## [Data in this exercise]
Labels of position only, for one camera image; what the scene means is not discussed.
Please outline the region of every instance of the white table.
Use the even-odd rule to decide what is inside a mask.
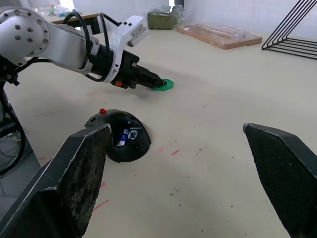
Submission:
[[[260,45],[225,51],[174,31],[151,31],[129,50],[174,88],[124,90],[48,63],[5,88],[41,165],[100,108],[128,111],[149,128],[147,155],[107,160],[96,205],[108,202],[85,237],[289,237],[242,126],[277,127],[317,151],[316,61]]]

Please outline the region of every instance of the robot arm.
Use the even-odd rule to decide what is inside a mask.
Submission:
[[[83,31],[47,22],[26,8],[0,7],[0,32],[1,81],[17,85],[17,72],[28,63],[26,57],[41,57],[83,75],[102,75],[103,82],[122,88],[135,88],[137,83],[151,88],[164,85],[156,74],[137,65],[136,55],[124,50],[149,33],[146,19],[140,16],[131,16],[113,31],[110,54],[97,38],[89,36],[87,46]]]

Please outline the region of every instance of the cable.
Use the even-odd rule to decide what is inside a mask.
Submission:
[[[29,62],[31,61],[29,60],[24,66],[26,66],[28,64],[28,66],[30,66],[32,63],[29,64]],[[17,156],[15,156],[14,159],[12,159],[12,161],[10,162],[10,164],[4,168],[3,170],[0,171],[0,176],[4,175],[6,172],[10,171],[14,166],[16,166],[16,164],[19,162],[19,160],[22,157],[22,154],[24,152],[24,148],[25,148],[25,133],[24,130],[18,120],[18,118],[15,116],[15,114],[10,110],[10,107],[8,106],[8,104],[6,103],[6,100],[4,98],[4,85],[6,82],[0,82],[0,102],[4,108],[4,110],[6,111],[6,113],[11,117],[11,119],[13,120],[13,122],[16,124],[16,126],[18,127],[18,130],[20,132],[21,135],[21,147],[19,150],[19,153],[17,154]]]
[[[103,31],[104,31],[104,38],[105,38],[105,43],[106,43],[106,57],[107,59],[110,59],[110,46],[109,46],[109,38],[108,38],[108,32],[107,32],[107,27],[106,27],[106,23],[105,23],[105,18],[108,19],[109,17],[104,14],[103,12],[100,13],[100,19],[101,19],[101,23],[102,23],[102,26],[103,26]],[[107,64],[107,67],[106,67],[106,70],[105,70],[105,73],[104,75],[101,77],[101,78],[95,78],[91,75],[85,75],[87,78],[91,79],[92,81],[95,81],[95,82],[102,82],[104,81],[108,74],[109,74],[109,71],[110,71],[110,68],[111,68],[111,64],[110,62]]]
[[[80,22],[80,25],[82,26],[84,33],[85,33],[85,39],[86,39],[86,55],[87,58],[90,59],[91,57],[91,42],[90,42],[90,35],[88,32],[88,28],[84,22],[84,19],[76,12],[69,13],[65,19],[63,20],[62,24],[66,24],[72,17],[76,17],[78,21]]]
[[[105,19],[107,19],[109,22],[111,22],[112,24],[114,24],[114,25],[116,25],[116,26],[119,26],[119,25],[122,24],[122,22],[116,22],[115,20],[113,20],[111,17],[109,17],[108,15],[104,14],[103,12],[100,13],[100,16],[101,16],[101,14],[103,15],[103,17],[104,17]]]
[[[51,63],[48,59],[38,59],[34,63]]]
[[[25,65],[23,65],[22,67],[18,67],[15,71],[16,73],[21,72],[22,70],[25,70],[27,67],[29,67],[31,64],[33,64],[36,60],[38,59],[38,57],[33,57],[31,58]]]
[[[6,155],[1,150],[0,150],[0,154],[2,154],[3,156],[9,157],[9,158],[14,158],[15,157],[15,155]]]
[[[18,166],[18,165],[20,165],[21,163],[23,163],[23,161],[24,161],[25,159],[27,159],[27,158],[33,153],[33,149],[32,149],[32,147],[30,146],[30,143],[27,143],[27,144],[28,144],[28,145],[26,146],[26,148],[24,149],[24,152],[23,152],[23,158],[24,158],[24,159],[19,160],[19,162],[16,164],[16,166]],[[1,175],[1,176],[0,176],[0,179],[3,178],[3,177],[5,177],[5,176],[10,175],[11,173],[12,173],[12,171],[8,171],[8,172],[5,173],[4,175]]]

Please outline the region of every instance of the black wire rack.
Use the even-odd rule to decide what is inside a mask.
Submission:
[[[317,42],[289,37],[297,25],[316,5],[317,0],[299,0],[279,26],[273,31],[262,50],[282,52],[317,60]]]

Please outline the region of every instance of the textured gripper pad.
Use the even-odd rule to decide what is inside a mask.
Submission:
[[[244,132],[260,181],[282,224],[291,237],[308,237],[309,223],[317,226],[316,155],[282,130],[245,124]]]
[[[87,137],[59,185],[60,196],[81,235],[87,229],[99,193],[107,141],[108,135],[105,133]]]

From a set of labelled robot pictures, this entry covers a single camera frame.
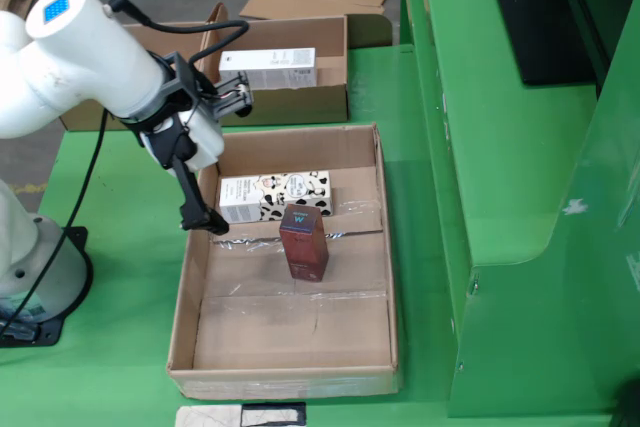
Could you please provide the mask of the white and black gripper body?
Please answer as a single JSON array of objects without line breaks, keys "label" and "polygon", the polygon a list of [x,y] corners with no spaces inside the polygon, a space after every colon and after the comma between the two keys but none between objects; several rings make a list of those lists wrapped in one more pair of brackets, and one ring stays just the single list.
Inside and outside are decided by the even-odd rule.
[{"label": "white and black gripper body", "polygon": [[145,119],[121,122],[168,171],[199,171],[217,163],[224,151],[221,126],[205,108],[160,108]]}]

## [Assigned task]
The answer must be the full listing, exact in every line, with the pictures removed.

## [Exercise solution]
Labels of position only, for one camera image; what the scene means is not discussed.
Please outline the region of every instance of the white table.
Use the even-odd rule to decide what is inside a mask.
Submission:
[[[260,45],[225,51],[174,31],[151,31],[129,50],[174,88],[124,90],[48,63],[5,88],[41,165],[100,108],[128,111],[149,128],[147,155],[107,160],[96,205],[108,202],[85,237],[289,237],[242,126],[277,127],[317,151],[316,61]]]

Please outline the region of every instance of the robot arm.
Use the even-odd rule to decide what is inside a mask.
Submission:
[[[83,31],[47,22],[26,8],[0,7],[0,32],[1,81],[17,85],[17,72],[28,63],[26,57],[41,57],[83,75],[102,75],[103,82],[122,88],[135,88],[137,83],[151,88],[164,85],[156,74],[137,65],[136,55],[124,50],[149,33],[146,19],[140,16],[131,16],[113,31],[110,54],[97,38],[89,36],[87,46]]]

Please outline the region of every instance of the cable.
Use the even-odd rule to decide what is inside a mask.
Submission:
[[[29,62],[31,61],[29,60],[24,66],[26,66],[28,64],[28,66],[30,66],[32,63],[29,64]],[[17,156],[15,156],[14,159],[12,159],[12,161],[10,162],[10,164],[4,168],[3,170],[0,171],[0,176],[4,175],[6,172],[10,171],[14,166],[16,166],[16,164],[19,162],[19,160],[22,157],[22,154],[24,152],[24,148],[25,148],[25,133],[24,130],[18,120],[18,118],[15,116],[15,114],[10,110],[10,107],[8,106],[8,104],[6,103],[6,100],[4,98],[4,85],[6,82],[0,82],[0,102],[4,108],[4,110],[6,111],[6,113],[11,117],[11,119],[13,120],[13,122],[16,124],[16,126],[18,127],[18,130],[20,132],[21,135],[21,147],[19,150],[19,153],[17,154]]]
[[[103,31],[104,31],[104,38],[105,38],[105,43],[106,43],[106,57],[107,59],[110,59],[110,46],[109,46],[109,38],[108,38],[108,32],[107,32],[107,27],[106,27],[106,23],[105,23],[105,18],[108,19],[109,17],[104,14],[103,12],[100,13],[100,19],[101,19],[101,23],[102,23],[102,26],[103,26]],[[107,64],[107,67],[106,67],[106,70],[105,70],[105,73],[104,75],[101,77],[101,78],[95,78],[91,75],[85,75],[87,78],[91,79],[92,81],[95,81],[95,82],[102,82],[104,81],[108,74],[109,74],[109,71],[110,71],[110,68],[111,68],[111,64],[110,62]]]
[[[80,22],[80,25],[82,26],[84,33],[85,33],[85,39],[86,39],[86,55],[87,58],[90,59],[91,57],[91,42],[90,42],[90,35],[88,32],[88,28],[84,22],[84,19],[76,12],[69,13],[65,19],[63,20],[62,24],[66,24],[72,17],[76,17],[78,21]]]
[[[105,19],[107,19],[109,22],[111,22],[112,24],[114,24],[114,25],[116,25],[116,26],[119,26],[119,25],[122,24],[122,22],[116,22],[115,20],[113,20],[111,17],[109,17],[108,15],[104,14],[103,12],[100,13],[100,16],[101,16],[101,14],[103,15],[103,17],[104,17]]]
[[[51,63],[48,59],[38,59],[34,63]]]
[[[25,65],[23,65],[22,67],[18,67],[15,71],[16,73],[21,72],[22,70],[25,70],[27,67],[29,67],[31,64],[33,64],[36,60],[38,59],[38,57],[33,57],[31,58]]]
[[[6,155],[1,150],[0,150],[0,154],[2,154],[3,156],[9,157],[9,158],[14,158],[15,157],[15,155]]]
[[[18,166],[18,165],[20,165],[21,163],[23,163],[23,161],[24,161],[25,159],[27,159],[27,158],[33,153],[33,149],[32,149],[32,147],[30,146],[30,143],[27,143],[27,144],[28,144],[28,145],[26,146],[26,148],[24,149],[24,152],[23,152],[23,158],[24,158],[24,159],[19,160],[19,162],[16,164],[16,166]],[[1,175],[1,176],[0,176],[0,179],[3,178],[3,177],[5,177],[5,176],[10,175],[11,173],[12,173],[12,171],[8,171],[8,172],[5,173],[4,175]]]

Please outline the region of every instance of the black wire rack.
Use the even-odd rule to decide what is inside a mask.
Submission:
[[[317,42],[289,37],[297,25],[316,5],[317,0],[299,0],[279,26],[273,31],[262,50],[282,52],[317,60]]]

Please outline the region of every instance of the textured gripper pad.
Use the even-odd rule to decide what is inside a mask.
Submission:
[[[244,132],[260,181],[282,224],[291,237],[308,237],[309,223],[317,226],[316,155],[282,130],[245,124]]]
[[[87,137],[59,185],[60,196],[81,235],[87,229],[99,193],[107,141],[108,135],[105,133]]]

From a set of labelled robot pictures, this entry covers a single camera frame.
Could you please provide the mask of the white and black gripper body?
Please answer as a single JSON array of objects without line breaks, keys "label" and "polygon", the polygon a list of [x,y] corners with no spaces inside the polygon, a space after every colon and after the comma between the two keys but none between objects; several rings make a list of those lists wrapped in one more pair of brackets, and one ring stays just the single list.
Inside and outside are decided by the even-odd rule.
[{"label": "white and black gripper body", "polygon": [[145,119],[121,122],[168,171],[199,171],[217,163],[224,151],[221,126],[205,108],[160,108]]}]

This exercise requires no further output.